▶ [Dataset excerpts]

..............................

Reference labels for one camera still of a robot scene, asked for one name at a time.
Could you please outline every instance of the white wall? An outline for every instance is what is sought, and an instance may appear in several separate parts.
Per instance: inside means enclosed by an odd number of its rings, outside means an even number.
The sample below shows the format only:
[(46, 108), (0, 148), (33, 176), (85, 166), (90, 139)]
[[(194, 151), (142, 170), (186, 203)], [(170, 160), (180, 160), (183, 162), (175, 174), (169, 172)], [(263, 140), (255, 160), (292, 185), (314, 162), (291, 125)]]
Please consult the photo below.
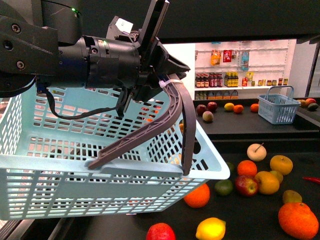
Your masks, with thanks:
[(296, 44), (291, 65), (289, 84), (294, 88), (294, 98), (304, 98), (316, 51), (316, 44)]
[(189, 91), (192, 100), (195, 99), (195, 51), (196, 44), (181, 43), (181, 44), (164, 44), (165, 49), (169, 54), (191, 69), (186, 73), (186, 77), (182, 79), (184, 86)]

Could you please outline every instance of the lime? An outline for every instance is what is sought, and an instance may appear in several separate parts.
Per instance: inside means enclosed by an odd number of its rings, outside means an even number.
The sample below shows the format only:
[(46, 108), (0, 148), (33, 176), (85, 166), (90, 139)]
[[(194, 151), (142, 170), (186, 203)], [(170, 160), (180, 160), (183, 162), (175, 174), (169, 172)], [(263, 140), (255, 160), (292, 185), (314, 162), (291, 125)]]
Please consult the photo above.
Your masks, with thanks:
[(226, 162), (226, 164), (228, 165), (228, 168), (230, 170), (230, 173), (232, 173), (235, 170), (235, 165), (231, 162)]
[(219, 196), (227, 196), (233, 191), (233, 189), (234, 185), (229, 179), (217, 181), (214, 185), (214, 190)]

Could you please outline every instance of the basket handle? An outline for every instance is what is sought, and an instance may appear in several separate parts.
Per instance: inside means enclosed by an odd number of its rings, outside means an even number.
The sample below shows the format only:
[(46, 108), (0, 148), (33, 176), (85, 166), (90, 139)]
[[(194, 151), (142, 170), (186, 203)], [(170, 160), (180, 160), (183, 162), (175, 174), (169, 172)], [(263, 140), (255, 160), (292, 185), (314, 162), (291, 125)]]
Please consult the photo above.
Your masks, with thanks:
[(291, 85), (286, 85), (286, 86), (272, 86), (272, 87), (270, 87), (268, 89), (268, 91), (266, 92), (266, 95), (264, 96), (265, 100), (269, 99), (269, 92), (273, 88), (291, 88), (291, 92), (290, 92), (290, 94), (289, 94), (289, 96), (287, 98), (290, 99), (290, 100), (292, 100), (294, 98), (294, 92), (295, 92), (294, 87), (291, 86)]

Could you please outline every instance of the lemon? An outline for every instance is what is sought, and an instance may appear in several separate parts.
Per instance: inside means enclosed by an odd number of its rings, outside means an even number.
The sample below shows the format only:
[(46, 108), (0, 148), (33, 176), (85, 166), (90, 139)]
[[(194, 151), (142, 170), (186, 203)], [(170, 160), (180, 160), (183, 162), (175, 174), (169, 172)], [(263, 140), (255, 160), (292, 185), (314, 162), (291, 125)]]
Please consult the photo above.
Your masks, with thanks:
[(231, 102), (227, 103), (226, 105), (224, 105), (224, 109), (228, 112), (231, 112), (234, 110), (235, 105)]
[(210, 217), (198, 225), (195, 237), (198, 240), (221, 240), (226, 233), (226, 222)]

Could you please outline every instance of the light blue plastic basket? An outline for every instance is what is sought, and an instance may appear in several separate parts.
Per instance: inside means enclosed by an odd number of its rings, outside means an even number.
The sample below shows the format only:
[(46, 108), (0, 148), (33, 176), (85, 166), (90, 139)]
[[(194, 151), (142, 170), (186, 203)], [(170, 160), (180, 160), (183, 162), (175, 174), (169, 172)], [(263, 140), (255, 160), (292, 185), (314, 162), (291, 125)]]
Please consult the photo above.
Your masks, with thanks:
[[(291, 88), (289, 96), (282, 94), (269, 94), (273, 88)], [(272, 86), (268, 89), (266, 95), (259, 95), (258, 114), (268, 122), (278, 124), (292, 124), (300, 102), (293, 99), (294, 88), (291, 85)]]
[[(75, 115), (114, 106), (111, 89), (51, 88), (56, 111)], [(183, 176), (179, 121), (167, 131), (105, 164), (87, 168), (98, 151), (161, 115), (165, 93), (147, 103), (79, 120), (56, 118), (47, 99), (31, 90), (10, 100), (1, 119), (0, 219), (39, 219), (163, 211), (210, 179), (230, 171), (197, 123), (201, 150)]]

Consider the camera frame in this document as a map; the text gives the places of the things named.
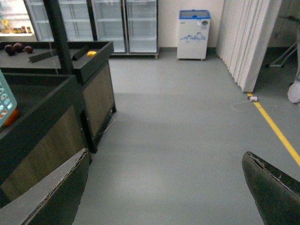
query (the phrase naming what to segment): produce display stand
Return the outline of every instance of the produce display stand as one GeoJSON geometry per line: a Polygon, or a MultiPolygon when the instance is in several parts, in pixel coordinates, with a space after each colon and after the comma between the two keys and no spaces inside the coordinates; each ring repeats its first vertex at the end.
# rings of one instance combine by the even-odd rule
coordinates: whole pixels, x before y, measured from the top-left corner
{"type": "Polygon", "coordinates": [[[0,207],[87,147],[85,104],[74,76],[5,74],[19,118],[0,128],[0,207]]]}
{"type": "MultiPolygon", "coordinates": [[[[60,59],[56,55],[59,47],[55,42],[21,42],[24,46],[32,46],[33,53],[22,52],[13,56],[9,56],[4,51],[4,47],[9,44],[13,45],[14,42],[0,43],[0,58],[2,59],[0,68],[3,73],[62,74],[64,72],[60,66],[60,59]],[[46,55],[44,59],[39,58],[41,54],[46,55]]],[[[113,53],[113,43],[68,42],[67,45],[69,58],[73,59],[72,74],[81,84],[87,108],[83,127],[89,150],[95,153],[101,139],[101,132],[105,130],[112,113],[116,112],[108,63],[108,58],[113,53]],[[92,50],[97,53],[89,58],[86,53],[92,50]]]]}

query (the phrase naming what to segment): white vertical blinds
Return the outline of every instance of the white vertical blinds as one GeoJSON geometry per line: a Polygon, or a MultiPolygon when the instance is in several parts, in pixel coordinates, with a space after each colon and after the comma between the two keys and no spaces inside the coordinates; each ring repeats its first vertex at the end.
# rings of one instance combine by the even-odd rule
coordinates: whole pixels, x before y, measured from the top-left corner
{"type": "Polygon", "coordinates": [[[225,0],[217,54],[243,92],[252,92],[282,0],[225,0]]]}

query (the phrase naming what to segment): white chest freezer
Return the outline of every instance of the white chest freezer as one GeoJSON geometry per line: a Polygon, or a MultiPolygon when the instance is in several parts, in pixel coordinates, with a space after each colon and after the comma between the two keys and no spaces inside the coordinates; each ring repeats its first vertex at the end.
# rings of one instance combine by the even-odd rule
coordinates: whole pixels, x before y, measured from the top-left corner
{"type": "Polygon", "coordinates": [[[205,59],[209,30],[209,11],[180,11],[177,58],[199,60],[205,59]]]}

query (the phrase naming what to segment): wooden panel
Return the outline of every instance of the wooden panel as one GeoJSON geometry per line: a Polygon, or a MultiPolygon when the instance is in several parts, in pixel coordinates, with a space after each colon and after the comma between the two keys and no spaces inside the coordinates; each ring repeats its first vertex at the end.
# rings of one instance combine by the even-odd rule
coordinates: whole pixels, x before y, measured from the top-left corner
{"type": "Polygon", "coordinates": [[[85,88],[83,96],[94,137],[114,103],[109,64],[85,88]]]}
{"type": "Polygon", "coordinates": [[[72,106],[10,174],[1,189],[11,201],[16,199],[84,147],[72,106]]]}

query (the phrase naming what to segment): yellow floor line
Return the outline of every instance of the yellow floor line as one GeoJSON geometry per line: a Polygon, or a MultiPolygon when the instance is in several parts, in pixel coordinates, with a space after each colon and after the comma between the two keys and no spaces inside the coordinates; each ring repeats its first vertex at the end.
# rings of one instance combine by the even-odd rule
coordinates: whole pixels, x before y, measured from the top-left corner
{"type": "Polygon", "coordinates": [[[280,131],[280,129],[274,123],[274,121],[272,120],[272,118],[264,110],[264,108],[262,107],[262,105],[259,102],[254,102],[254,105],[260,111],[260,113],[262,114],[262,116],[266,119],[266,121],[268,122],[268,124],[270,125],[270,127],[273,129],[273,131],[275,132],[275,134],[281,140],[282,144],[285,146],[285,148],[291,154],[291,156],[296,161],[296,163],[300,166],[300,156],[297,153],[297,151],[294,149],[294,147],[290,144],[290,142],[287,140],[287,138],[283,135],[283,133],[280,131]]]}

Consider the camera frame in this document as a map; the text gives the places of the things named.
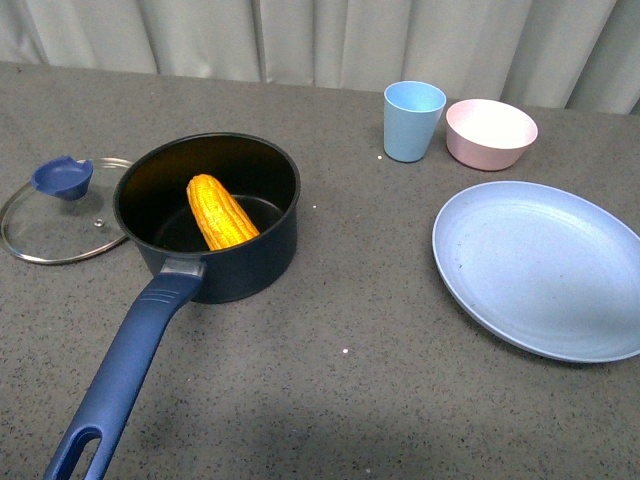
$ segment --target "pot lid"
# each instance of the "pot lid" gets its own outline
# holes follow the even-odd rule
[[[77,262],[119,245],[126,235],[113,195],[130,165],[118,158],[47,162],[0,210],[0,245],[43,265]]]

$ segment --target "saucepan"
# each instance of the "saucepan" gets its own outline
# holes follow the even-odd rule
[[[186,196],[189,180],[201,173],[226,187],[260,235],[208,250]],[[115,191],[115,215],[154,276],[125,316],[45,478],[70,478],[85,446],[96,439],[85,478],[104,477],[171,317],[190,300],[238,300],[280,277],[296,250],[299,195],[300,176],[289,155],[244,134],[181,138],[127,170]]]

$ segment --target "plastic cup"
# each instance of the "plastic cup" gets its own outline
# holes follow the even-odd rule
[[[416,162],[427,153],[447,97],[428,83],[403,81],[384,91],[384,150],[398,162]]]

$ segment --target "pink bowl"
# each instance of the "pink bowl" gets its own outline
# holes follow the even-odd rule
[[[451,105],[446,117],[449,152],[479,170],[510,167],[538,136],[529,115],[495,100],[463,100]]]

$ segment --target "corn on the cob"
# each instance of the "corn on the cob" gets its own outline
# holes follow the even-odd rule
[[[187,197],[211,250],[239,245],[260,233],[235,198],[211,175],[193,177]]]

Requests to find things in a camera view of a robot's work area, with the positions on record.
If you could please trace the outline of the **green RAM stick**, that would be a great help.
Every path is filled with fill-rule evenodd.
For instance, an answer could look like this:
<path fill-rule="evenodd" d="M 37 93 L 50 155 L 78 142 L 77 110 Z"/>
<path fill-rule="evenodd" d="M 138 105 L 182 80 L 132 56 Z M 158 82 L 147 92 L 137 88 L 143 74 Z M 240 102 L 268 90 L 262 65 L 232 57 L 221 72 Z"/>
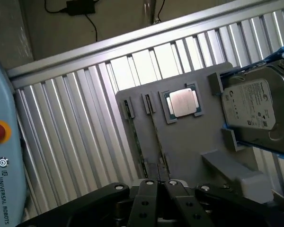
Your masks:
<path fill-rule="evenodd" d="M 161 145 L 160 137 L 159 137 L 159 134 L 158 134 L 158 128 L 156 126 L 155 118 L 153 116 L 155 111 L 154 111 L 154 109 L 152 107 L 150 96 L 148 94 L 146 94 L 145 98 L 146 98 L 146 102 L 147 102 L 147 105 L 148 105 L 148 108 L 149 108 L 149 111 L 150 111 L 150 115 L 151 115 L 152 123 L 153 123 L 153 126 L 154 126 L 154 130 L 155 130 L 155 133 L 156 133 L 156 138 L 157 138 L 159 149 L 160 149 L 161 159 L 162 159 L 162 162 L 164 163 L 164 166 L 165 166 L 165 168 L 167 170 L 167 173 L 170 174 L 168 163 L 167 163 L 167 159 L 166 159 L 163 147 Z"/>
<path fill-rule="evenodd" d="M 147 168 L 146 168 L 146 165 L 145 165 L 145 161 L 144 161 L 144 157 L 143 157 L 143 154 L 142 154 L 140 142 L 139 142 L 139 139 L 138 139 L 137 130 L 136 130 L 135 125 L 134 125 L 135 115 L 134 115 L 134 112 L 133 112 L 131 100 L 129 98 L 124 100 L 124 106 L 126 108 L 127 119 L 128 119 L 128 122 L 129 122 L 129 125 L 130 125 L 130 128 L 131 128 L 131 131 L 133 133 L 133 140 L 134 140 L 134 143 L 135 143 L 135 146 L 136 146 L 136 149 L 137 149 L 137 153 L 138 153 L 138 156 L 139 156 L 139 161 L 140 161 L 140 164 L 141 164 L 141 167 L 142 167 L 142 170 L 143 170 L 143 174 L 146 178 L 148 178 Z"/>

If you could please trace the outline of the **grey parts rack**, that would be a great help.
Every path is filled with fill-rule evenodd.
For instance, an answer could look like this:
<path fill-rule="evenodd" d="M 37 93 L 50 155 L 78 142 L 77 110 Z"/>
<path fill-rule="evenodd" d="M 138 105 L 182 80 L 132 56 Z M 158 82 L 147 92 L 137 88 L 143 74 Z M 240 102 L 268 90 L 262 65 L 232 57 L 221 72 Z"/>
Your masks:
<path fill-rule="evenodd" d="M 148 94 L 170 179 L 183 180 L 190 186 L 211 183 L 258 203 L 271 202 L 271 184 L 258 171 L 253 150 L 235 145 L 232 136 L 223 136 L 225 118 L 221 99 L 212 94 L 208 77 L 231 69 L 230 63 L 222 63 L 117 92 L 115 98 L 129 148 L 134 163 L 143 174 L 124 106 L 124 100 L 128 98 L 146 167 L 148 164 L 164 164 L 145 98 Z M 201 111 L 173 117 L 166 96 L 185 88 L 196 91 Z"/>

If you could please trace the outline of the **silver CPU chip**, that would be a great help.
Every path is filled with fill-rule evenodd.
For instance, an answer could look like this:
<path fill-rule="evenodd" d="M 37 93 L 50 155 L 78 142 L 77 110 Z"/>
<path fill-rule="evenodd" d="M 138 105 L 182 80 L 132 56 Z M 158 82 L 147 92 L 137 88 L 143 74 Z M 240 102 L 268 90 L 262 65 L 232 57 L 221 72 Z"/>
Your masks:
<path fill-rule="evenodd" d="M 185 88 L 167 94 L 166 101 L 169 113 L 176 118 L 201 111 L 196 91 L 191 88 Z"/>

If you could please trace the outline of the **light blue teach pendant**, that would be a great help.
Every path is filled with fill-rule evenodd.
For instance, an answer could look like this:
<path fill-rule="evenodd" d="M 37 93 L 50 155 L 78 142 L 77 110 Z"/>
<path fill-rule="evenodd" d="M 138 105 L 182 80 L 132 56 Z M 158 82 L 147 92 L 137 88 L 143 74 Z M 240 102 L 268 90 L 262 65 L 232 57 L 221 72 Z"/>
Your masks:
<path fill-rule="evenodd" d="M 0 65 L 0 227 L 15 227 L 27 197 L 14 90 Z"/>

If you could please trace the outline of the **metal pole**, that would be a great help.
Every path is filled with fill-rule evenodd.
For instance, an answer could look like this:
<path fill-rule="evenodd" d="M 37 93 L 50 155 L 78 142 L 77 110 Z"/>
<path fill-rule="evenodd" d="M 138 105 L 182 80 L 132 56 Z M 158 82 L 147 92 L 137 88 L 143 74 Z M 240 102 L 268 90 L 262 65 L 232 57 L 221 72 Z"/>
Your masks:
<path fill-rule="evenodd" d="M 160 23 L 156 14 L 157 0 L 143 0 L 143 17 L 142 24 L 144 26 L 151 26 Z"/>

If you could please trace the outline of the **black power adapter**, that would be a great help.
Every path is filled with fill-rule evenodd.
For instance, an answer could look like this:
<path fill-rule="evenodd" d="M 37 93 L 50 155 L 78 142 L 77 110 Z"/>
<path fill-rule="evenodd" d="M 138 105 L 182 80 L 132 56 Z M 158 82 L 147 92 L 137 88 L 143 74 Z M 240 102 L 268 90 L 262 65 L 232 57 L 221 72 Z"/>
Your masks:
<path fill-rule="evenodd" d="M 94 0 L 69 0 L 66 1 L 66 9 L 69 16 L 79 16 L 95 13 Z"/>

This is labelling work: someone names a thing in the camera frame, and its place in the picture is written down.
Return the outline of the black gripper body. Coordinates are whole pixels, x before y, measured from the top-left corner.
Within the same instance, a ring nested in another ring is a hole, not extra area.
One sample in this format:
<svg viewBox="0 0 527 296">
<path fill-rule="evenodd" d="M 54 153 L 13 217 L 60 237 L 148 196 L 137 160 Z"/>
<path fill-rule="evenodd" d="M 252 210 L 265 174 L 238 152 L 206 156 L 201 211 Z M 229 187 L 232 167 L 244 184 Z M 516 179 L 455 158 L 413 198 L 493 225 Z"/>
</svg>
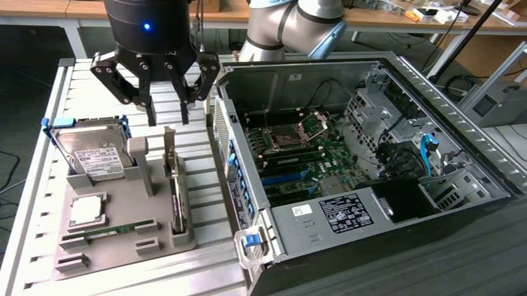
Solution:
<svg viewBox="0 0 527 296">
<path fill-rule="evenodd" d="M 196 61 L 188 1 L 104 1 L 118 63 L 149 81 L 168 81 L 165 62 L 184 74 Z"/>
</svg>

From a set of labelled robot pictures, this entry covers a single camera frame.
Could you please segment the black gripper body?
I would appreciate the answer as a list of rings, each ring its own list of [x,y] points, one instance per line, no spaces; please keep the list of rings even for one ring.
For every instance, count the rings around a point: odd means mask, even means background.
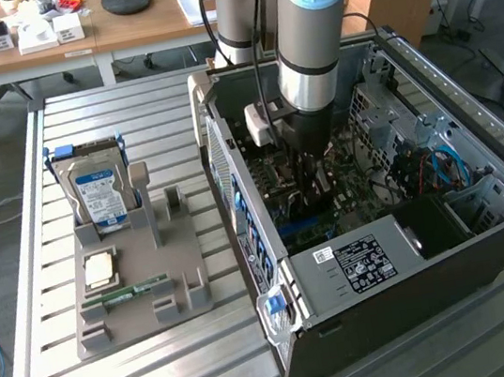
[[[315,160],[323,157],[330,140],[332,116],[332,108],[328,106],[319,111],[294,111],[277,120],[292,168],[298,167],[304,154]]]

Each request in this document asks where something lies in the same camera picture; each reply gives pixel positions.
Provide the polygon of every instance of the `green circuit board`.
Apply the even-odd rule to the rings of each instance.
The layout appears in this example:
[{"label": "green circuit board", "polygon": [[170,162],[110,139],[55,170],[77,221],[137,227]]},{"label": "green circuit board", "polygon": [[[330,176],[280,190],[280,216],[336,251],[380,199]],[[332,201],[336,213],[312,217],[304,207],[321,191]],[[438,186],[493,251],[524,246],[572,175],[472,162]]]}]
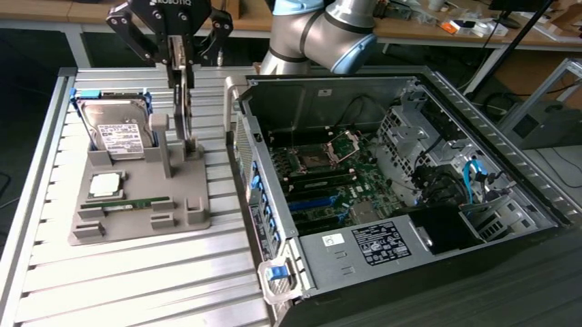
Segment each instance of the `green circuit board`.
[{"label": "green circuit board", "polygon": [[332,205],[292,210],[301,235],[386,219],[404,206],[366,144],[357,144],[358,150],[353,139],[340,137],[333,141],[340,159],[356,151],[338,163],[330,159],[329,144],[272,149],[290,209],[333,199]]}]

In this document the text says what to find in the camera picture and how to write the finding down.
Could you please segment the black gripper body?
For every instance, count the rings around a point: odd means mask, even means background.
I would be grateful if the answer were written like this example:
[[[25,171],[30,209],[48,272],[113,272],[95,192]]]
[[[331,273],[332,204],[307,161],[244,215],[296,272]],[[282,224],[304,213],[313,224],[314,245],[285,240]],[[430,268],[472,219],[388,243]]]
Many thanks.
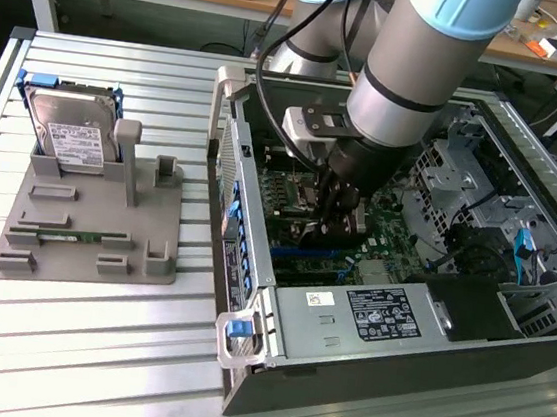
[[[399,170],[406,159],[407,147],[384,147],[368,139],[341,138],[327,158],[328,172],[335,182],[370,198]]]

..............................

▶ [INSTRUCTIONS TO FOLLOW]
Copy out each line of the data that includes the string "black".

▶ [REPLY TO THE EXERCISE]
If you could please trace the outline of the **black power adapter**, that would be a great help.
Return the outline of the black gripper body. Coordinates are whole pixels, x before y, measured from the top-left corner.
Could you please segment the black gripper body?
Could you please segment the black gripper body?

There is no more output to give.